● **TASK OBJECTIVE**: Collect all lines from the records below that include the word "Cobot".

● **DATA EXTRACT**:

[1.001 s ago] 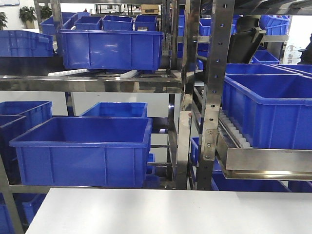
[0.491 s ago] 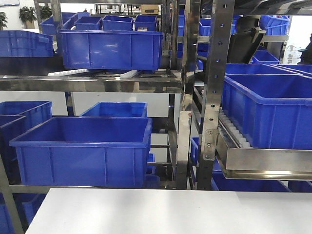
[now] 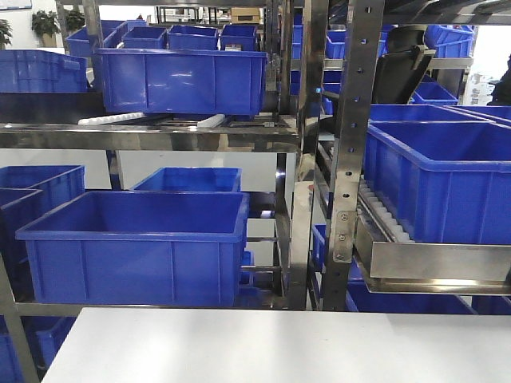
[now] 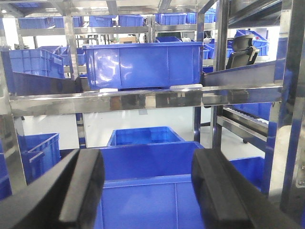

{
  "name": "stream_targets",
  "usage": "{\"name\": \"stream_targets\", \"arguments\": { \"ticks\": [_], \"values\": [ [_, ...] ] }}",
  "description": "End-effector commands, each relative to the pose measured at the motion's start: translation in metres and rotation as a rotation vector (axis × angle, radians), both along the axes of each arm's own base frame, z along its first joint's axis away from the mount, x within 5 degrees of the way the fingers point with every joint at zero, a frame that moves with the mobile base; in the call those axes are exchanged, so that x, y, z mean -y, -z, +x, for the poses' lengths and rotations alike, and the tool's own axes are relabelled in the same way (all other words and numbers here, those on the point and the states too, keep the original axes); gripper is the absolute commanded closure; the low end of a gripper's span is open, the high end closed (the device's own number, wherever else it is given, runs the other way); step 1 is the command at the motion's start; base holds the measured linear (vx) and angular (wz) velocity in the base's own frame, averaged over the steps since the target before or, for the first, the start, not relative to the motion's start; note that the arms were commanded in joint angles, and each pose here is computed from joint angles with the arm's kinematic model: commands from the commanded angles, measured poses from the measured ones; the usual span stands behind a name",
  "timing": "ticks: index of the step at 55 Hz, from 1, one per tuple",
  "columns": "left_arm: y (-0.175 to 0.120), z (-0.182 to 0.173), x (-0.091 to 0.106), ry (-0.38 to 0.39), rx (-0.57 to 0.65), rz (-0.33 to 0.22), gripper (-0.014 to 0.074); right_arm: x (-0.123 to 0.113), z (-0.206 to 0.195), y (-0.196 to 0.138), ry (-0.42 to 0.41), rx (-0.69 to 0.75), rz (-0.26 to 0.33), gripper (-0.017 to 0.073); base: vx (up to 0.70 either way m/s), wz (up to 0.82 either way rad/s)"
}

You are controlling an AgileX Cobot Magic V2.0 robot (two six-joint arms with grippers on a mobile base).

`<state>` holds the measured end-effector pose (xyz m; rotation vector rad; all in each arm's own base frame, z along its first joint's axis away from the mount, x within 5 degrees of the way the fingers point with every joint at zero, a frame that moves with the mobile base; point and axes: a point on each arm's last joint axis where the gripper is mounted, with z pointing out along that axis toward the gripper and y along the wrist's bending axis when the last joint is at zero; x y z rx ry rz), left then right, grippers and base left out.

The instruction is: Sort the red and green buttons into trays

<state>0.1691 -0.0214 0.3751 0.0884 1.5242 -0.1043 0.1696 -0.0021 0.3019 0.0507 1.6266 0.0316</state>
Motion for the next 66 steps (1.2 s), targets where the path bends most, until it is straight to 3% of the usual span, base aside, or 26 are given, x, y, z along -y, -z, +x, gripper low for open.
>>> {"name": "stream_targets", "arguments": {
  "ticks": [1, 9, 16, 22, 30, 38, 66],
  "values": [
    [-0.020, -0.002, 0.000, -0.005, 0.118, -0.027, 0.0058, -0.005, 0.005, 0.036, -0.034, -0.022, 0.014, -0.0002, 0.00, 0.00],
    [-0.020, -0.002, 0.000, -0.005, 0.119, -0.027, 0.0058, -0.020, 0.000, 0.107, -0.146, -0.172, -0.006, 0.0032, 0.00, 0.00],
    [-0.020, -0.002, -0.001, -0.006, 0.121, -0.028, 0.0058, -0.034, 0.001, 0.132, -0.264, -0.178, -0.034, 0.0032, 0.00, 0.00],
    [-0.020, -0.002, -0.001, -0.006, 0.121, -0.028, 0.0058, -0.040, 0.009, 0.143, -0.317, -0.166, -0.026, 0.0032, 0.00, 0.00],
    [-0.020, -0.002, 0.000, -0.006, 0.121, -0.024, 0.0058, -0.042, 0.021, 0.153, -0.320, -0.095, 0.014, 0.0032, 0.00, 0.00],
    [-0.020, -0.002, 0.000, -0.006, 0.121, -0.024, 0.0058, -0.044, 0.030, 0.173, -0.323, -0.139, 0.035, 0.0032, 0.00, 0.00],
    [-0.020, -0.002, 0.000, -0.007, 0.125, -0.014, 0.0058, -0.052, 0.078, 0.205, -0.345, -0.186, 0.036, 0.0041, 0.00, 0.00]
  ]
}}
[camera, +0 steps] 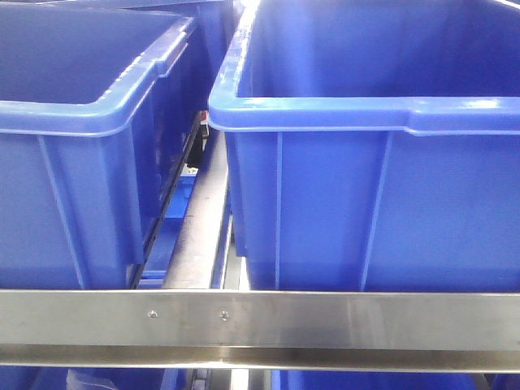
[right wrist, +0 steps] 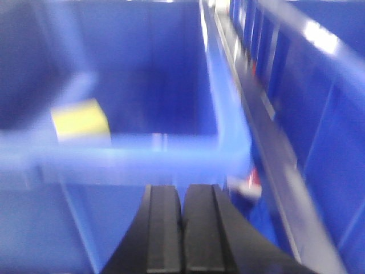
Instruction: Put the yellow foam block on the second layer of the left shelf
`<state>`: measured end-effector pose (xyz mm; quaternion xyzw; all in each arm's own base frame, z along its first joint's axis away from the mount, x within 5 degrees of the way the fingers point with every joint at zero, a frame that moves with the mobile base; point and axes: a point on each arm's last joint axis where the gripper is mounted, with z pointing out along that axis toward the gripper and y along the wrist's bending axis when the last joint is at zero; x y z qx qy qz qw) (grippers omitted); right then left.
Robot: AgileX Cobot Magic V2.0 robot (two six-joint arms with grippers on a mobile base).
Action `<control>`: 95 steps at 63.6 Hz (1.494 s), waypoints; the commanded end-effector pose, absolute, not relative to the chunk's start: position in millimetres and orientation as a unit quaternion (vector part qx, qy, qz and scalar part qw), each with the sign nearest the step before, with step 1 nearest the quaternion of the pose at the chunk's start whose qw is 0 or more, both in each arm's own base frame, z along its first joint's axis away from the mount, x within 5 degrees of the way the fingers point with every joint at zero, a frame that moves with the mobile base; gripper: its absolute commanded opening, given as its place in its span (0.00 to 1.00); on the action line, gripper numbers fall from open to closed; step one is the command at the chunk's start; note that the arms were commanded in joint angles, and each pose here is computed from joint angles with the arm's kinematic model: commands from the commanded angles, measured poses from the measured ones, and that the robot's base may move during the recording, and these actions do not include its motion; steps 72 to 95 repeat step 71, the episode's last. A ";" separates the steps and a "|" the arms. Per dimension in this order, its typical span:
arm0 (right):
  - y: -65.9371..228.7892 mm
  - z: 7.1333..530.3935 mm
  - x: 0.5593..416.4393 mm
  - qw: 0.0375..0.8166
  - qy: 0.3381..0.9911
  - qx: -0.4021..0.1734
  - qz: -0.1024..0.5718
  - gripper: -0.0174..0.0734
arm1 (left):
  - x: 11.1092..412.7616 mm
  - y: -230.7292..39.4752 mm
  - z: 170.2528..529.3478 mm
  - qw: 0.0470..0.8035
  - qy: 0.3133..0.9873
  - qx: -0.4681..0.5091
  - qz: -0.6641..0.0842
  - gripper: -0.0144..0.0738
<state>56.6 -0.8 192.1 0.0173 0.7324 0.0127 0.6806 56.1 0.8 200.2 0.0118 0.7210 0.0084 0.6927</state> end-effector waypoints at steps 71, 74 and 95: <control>-0.6 204.5 54.5 0.716 0.697 0.017 0.013 0.25 | 56.5 -1.4 199.7 0.717 0.697 0.019 -0.004 0.32; -0.6 204.5 54.5 0.716 0.697 0.017 0.013 0.25 | 56.5 -1.4 199.7 0.717 0.697 0.019 -0.004 0.32; -0.6 204.5 54.5 0.716 0.697 0.017 0.013 0.25 | 56.5 -1.4 199.7 0.717 0.697 0.019 -0.004 0.32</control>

● **ANSWER AREA**:
You are controlling an AgileX Cobot Magic V2.0 robot (two six-joint arms with grippers on a mobile base).
Robot: AgileX Cobot Magic V2.0 robot (two six-joint arms with grippers on a mobile base).

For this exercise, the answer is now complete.